§ Work instruction: Reproduce exactly, and only, the lines of the material below running from the line bearing "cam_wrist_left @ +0" through the line bearing "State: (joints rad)". Leave any pictures out.

(Beginning of Input data)

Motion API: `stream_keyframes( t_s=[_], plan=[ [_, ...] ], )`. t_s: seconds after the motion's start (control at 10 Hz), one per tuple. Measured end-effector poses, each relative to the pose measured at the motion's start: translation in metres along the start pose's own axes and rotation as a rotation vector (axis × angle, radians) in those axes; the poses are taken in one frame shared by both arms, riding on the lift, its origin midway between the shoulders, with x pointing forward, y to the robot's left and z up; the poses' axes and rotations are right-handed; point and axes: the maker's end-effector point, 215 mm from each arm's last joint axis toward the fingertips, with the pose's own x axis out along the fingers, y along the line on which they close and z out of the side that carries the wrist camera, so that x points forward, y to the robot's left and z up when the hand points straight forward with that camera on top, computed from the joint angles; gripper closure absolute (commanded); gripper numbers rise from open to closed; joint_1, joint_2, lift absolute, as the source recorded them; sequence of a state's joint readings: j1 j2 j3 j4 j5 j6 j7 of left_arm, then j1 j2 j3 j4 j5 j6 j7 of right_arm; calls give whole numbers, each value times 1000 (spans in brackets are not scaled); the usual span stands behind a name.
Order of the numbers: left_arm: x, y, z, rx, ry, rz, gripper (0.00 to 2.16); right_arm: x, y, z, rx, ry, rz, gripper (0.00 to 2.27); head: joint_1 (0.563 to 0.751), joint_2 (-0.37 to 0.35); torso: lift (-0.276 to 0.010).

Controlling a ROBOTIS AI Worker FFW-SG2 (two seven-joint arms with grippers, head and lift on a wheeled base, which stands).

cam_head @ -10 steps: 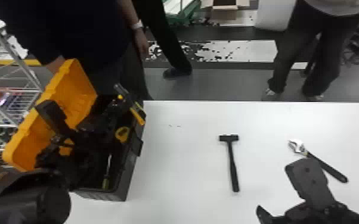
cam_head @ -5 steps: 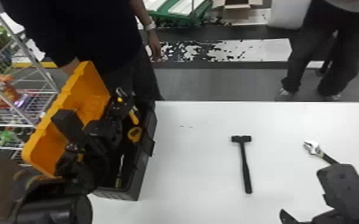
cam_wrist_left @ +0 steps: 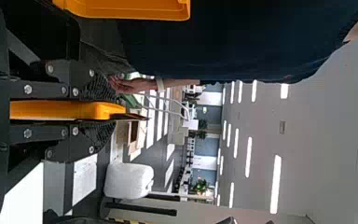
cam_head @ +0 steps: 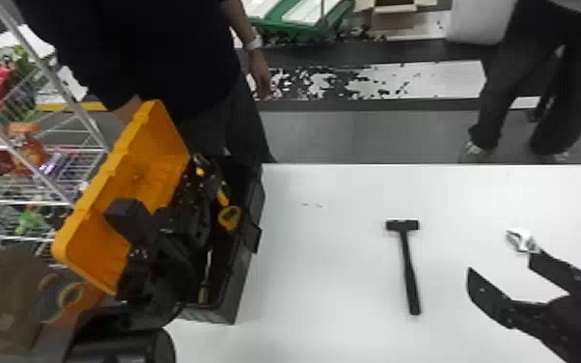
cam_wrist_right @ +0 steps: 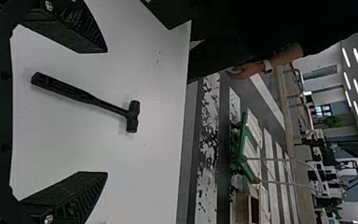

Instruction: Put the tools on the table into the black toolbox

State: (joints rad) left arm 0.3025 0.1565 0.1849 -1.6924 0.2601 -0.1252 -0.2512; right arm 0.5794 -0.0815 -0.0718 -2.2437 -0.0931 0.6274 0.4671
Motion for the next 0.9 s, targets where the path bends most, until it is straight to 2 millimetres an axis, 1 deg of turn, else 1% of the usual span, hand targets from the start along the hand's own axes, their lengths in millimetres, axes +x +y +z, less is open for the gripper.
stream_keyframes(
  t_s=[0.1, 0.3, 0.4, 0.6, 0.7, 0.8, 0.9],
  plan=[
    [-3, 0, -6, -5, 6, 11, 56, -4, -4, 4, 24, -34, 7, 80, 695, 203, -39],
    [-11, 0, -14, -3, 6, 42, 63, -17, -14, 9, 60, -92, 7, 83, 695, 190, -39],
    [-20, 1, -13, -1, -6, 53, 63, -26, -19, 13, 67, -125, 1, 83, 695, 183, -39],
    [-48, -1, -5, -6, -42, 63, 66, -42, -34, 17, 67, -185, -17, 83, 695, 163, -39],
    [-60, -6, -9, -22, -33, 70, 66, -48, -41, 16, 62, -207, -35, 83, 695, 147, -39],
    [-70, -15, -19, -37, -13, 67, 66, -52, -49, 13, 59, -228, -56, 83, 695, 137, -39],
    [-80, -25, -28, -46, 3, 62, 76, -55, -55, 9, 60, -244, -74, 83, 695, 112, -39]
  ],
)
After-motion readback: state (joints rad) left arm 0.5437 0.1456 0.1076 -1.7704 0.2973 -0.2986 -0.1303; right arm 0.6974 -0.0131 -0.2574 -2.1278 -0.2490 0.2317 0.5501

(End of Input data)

§ Finished exercise:
cam_wrist_left @ +0 steps: 
cam_head @ +0 steps: 
cam_wrist_right @ +0 steps: 

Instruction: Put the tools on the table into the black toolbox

State: (joints rad) left arm 0.3025 0.1565 0.1849 -1.6924 0.2601 -0.1252 -0.2512; right arm 0.5794 -0.0815 -0.0718 -2.2437 -0.0931 0.6274 0.4671

No further response is needed.